_Problem statement_. Everything from the top of the data below through the line with "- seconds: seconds" should be duplicated exactly, and nothing past it.

=== Begin Enclosure ===

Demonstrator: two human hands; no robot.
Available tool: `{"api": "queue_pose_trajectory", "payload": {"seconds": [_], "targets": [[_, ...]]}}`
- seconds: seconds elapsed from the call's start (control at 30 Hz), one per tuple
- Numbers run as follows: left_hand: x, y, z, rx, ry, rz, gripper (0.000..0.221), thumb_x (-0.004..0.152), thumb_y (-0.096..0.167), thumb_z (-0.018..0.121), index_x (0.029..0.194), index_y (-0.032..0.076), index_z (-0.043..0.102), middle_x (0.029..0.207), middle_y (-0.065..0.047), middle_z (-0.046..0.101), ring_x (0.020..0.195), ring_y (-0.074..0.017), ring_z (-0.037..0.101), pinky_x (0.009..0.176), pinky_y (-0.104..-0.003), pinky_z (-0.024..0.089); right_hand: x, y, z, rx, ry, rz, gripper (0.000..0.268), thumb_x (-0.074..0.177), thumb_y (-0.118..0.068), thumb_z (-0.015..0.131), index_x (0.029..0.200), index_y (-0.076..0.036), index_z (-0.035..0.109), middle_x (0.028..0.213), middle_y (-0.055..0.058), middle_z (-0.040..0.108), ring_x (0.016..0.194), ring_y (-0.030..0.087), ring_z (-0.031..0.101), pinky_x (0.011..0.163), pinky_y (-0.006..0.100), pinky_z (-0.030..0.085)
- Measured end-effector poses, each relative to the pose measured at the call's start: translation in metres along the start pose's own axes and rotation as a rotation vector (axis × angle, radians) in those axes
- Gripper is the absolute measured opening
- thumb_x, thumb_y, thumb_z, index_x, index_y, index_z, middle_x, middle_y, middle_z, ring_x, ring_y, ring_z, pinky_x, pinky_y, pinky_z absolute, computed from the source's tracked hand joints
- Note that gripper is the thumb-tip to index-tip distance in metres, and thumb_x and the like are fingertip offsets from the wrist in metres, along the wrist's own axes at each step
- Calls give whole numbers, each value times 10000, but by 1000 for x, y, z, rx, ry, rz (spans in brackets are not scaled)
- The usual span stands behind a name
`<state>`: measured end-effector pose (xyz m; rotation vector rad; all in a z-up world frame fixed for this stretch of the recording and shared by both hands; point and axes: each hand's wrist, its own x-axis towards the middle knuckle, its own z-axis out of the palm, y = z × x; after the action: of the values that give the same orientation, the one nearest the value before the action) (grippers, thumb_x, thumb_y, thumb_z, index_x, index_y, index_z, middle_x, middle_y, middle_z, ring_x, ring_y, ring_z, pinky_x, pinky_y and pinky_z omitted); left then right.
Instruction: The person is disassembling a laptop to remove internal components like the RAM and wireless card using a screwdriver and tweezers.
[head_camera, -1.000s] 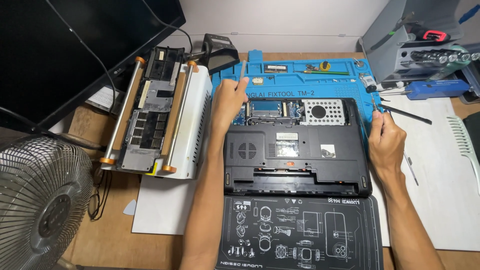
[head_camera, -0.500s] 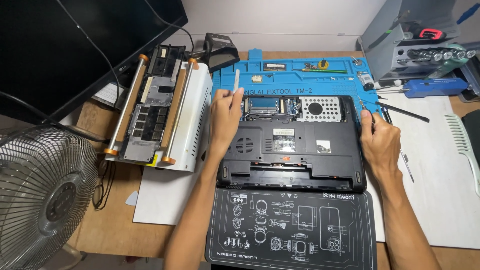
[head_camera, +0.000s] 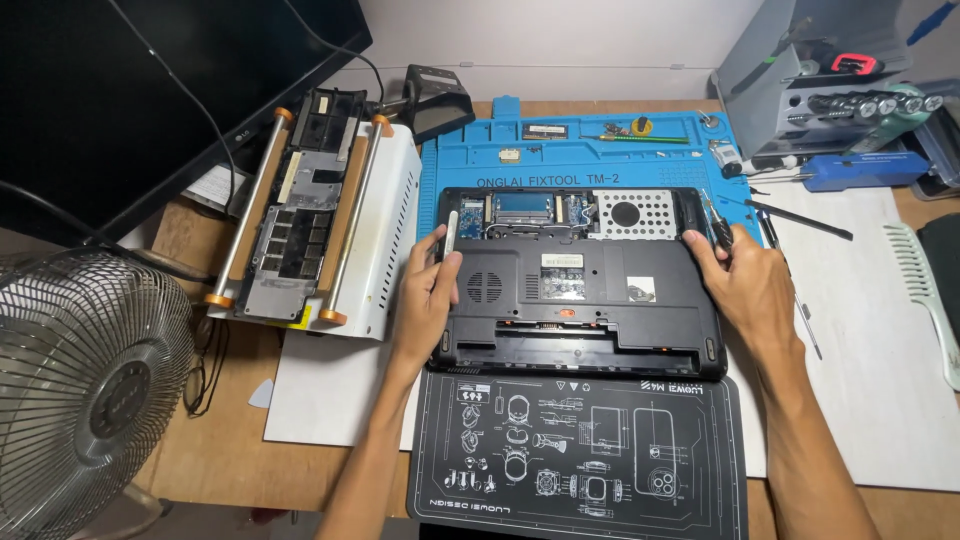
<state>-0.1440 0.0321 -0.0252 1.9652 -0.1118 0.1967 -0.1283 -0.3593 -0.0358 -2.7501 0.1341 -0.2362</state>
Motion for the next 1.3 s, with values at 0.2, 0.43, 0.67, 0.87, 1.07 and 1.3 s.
{"api": "queue_pose_trajectory", "payload": {"seconds": [0.2, 0.43, 0.67, 0.87, 1.07, 1.3], "targets": [[-3, -6, 1, -311, -11, 4, 508, 1072, 344, 441, 605, 147, 467, 1637, -112, 415, 1538, -261, 381, 1244, -458, 288, -3, -9, -7, 1, -99, 101, 549, 1107, -521, 547, 936, -2, 495, 802, 143, 715, 687, 418, 664, 579, 519, 460], [-4, -18, 5, -528, 85, -42, 575, 1128, 309, 427, 613, 63, 487, 1536, -255, 493, 1487, -368, 377, 1274, -488, 190, -7, -13, -9, 191, 2, 145, 462, 1067, -430, 683, 879, -28, 552, 669, 200, 691, 719, 451, 706, 653, 537, 537], [-7, -16, 11, -592, 140, -28, 591, 1126, 329, 432, 604, 58, 496, 1518, -262, 517, 1472, -366, 415, 1281, -494, 195, -5, 7, 6, 312, 60, 149, 432, 1028, -375, 766, 912, -48, 508, 643, 170, 656, 680, 404, 683, 649, 492, 521], [-15, -15, 26, -634, 185, -24, 593, 1125, 331, 429, 604, 55, 493, 1479, -274, 545, 1456, -355, 433, 1287, -498, 179, -1, 17, 5, 369, 96, 174, 444, 1025, -343, 804, 930, -24, 511, 671, 185, 658, 665, 378, 676, 659, 482, 520], [-23, -11, 33, -611, 199, -38, 607, 1125, 339, 430, 597, 52, 520, 1448, -275, 569, 1466, -369, 410, 1279, -510, 176, 0, 19, 1, 338, 96, 161, 440, 1056, -345, 793, 959, -15, 519, 691, 195, 660, 676, 372, 682, 658, 479, 520], [-22, -5, 33, -631, 217, -78, 611, 1132, 312, 407, 593, 34, 481, 1392, -273, 615, 1471, -368, 410, 1280, -493, 206, 1, 15, -5, 249, 102, 154, 488, 1177, -429, 613, 955, 0, 542, 676, 225, 662, 669, 436, 672, 635, 521, 503]]}}
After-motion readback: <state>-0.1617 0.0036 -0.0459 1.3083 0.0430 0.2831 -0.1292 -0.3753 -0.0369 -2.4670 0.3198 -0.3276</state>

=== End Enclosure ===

_Answer to this task_.
Demonstrator: two human hands; no robot.
Available tool: `{"api": "queue_pose_trajectory", "payload": {"seconds": [_], "targets": [[_, ...]]}}`
- seconds: seconds elapsed from the call's start (control at 30 Hz), one per tuple

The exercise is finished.